- **WHAT THIS TASK INVOLVES**
Where the word "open" appears in a line below, copy the whole line.

- **EXERCISE DATA**

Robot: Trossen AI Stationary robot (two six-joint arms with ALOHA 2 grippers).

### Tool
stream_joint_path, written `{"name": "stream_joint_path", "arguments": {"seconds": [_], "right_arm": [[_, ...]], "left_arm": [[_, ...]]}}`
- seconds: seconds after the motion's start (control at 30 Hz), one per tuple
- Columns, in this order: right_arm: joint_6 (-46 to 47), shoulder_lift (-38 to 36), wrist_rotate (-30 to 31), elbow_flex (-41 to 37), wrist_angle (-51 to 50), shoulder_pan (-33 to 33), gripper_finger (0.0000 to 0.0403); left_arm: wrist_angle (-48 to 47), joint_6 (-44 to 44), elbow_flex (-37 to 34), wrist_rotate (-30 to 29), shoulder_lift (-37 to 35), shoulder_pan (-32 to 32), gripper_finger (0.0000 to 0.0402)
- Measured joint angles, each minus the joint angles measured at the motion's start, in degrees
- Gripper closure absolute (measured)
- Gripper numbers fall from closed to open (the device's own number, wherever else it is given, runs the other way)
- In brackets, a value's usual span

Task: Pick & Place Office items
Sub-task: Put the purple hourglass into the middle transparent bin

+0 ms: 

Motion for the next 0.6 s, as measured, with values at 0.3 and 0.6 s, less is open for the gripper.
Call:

- **REPLY**
- Gripper numbers fall from closed to open (the device's own number, wherever else it is given, runs the other way)
Motion for the next 0.6 s, as measured, with values at 0.3 and 0.6 s, less is open for the gripper.

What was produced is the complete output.